Exercise directions: Transcribe the full listing exactly.

Input data:
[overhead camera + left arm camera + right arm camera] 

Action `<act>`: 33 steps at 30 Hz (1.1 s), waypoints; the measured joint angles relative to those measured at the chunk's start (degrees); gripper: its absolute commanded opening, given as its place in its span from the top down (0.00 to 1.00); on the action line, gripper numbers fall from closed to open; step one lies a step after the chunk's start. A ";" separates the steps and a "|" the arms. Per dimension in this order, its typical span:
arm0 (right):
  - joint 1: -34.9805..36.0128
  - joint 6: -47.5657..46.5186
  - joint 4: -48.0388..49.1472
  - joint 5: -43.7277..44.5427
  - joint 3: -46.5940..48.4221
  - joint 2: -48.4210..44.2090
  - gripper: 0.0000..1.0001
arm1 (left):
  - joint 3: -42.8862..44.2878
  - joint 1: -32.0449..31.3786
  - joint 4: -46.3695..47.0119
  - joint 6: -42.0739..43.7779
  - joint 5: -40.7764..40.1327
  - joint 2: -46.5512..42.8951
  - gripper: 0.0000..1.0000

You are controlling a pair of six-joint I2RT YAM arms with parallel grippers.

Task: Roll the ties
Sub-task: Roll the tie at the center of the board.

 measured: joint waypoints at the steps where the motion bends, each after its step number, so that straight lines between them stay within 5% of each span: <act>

Output:
[overhead camera + left arm camera + right arm camera] 

Action `<act>`: 33 steps at 30 Hz (1.1 s), waypoints; the measured joint angles relative to those measured at the chunk's start (degrees); gripper: its absolute commanded opening, given as its place in its span from the top down (0.00 to 1.00); on the action line, gripper numbers fall from closed to open; step one lies a step after the chunk's start. A ";" separates the steps and a "|" the arms. Per dimension in this order, its typical span:
arm0 (right):
  - joint 1: -34.9805..36.0128
  - joint 6: -47.5657..46.5186
  - joint 4: -48.0388..49.1472
  - joint 5: -43.7277..44.5427
  - joint 3: -46.5940..48.4221
  - joint 2: -48.4210..44.2090
  - gripper: 0.0000..1.0001
arm1 (left):
  - joint 3: -42.8862..44.2878
  - joint 1: -32.0449..31.3786
  - joint 4: -46.3695..47.0119
  - joint 6: -42.0739..43.7779
  - joint 5: -40.7764..40.1327
  - joint 2: -46.5512..42.8951
  - gripper: 0.0000..1.0000

You are controlling a pair of six-joint I2RT YAM arms with parallel grippers.

Task: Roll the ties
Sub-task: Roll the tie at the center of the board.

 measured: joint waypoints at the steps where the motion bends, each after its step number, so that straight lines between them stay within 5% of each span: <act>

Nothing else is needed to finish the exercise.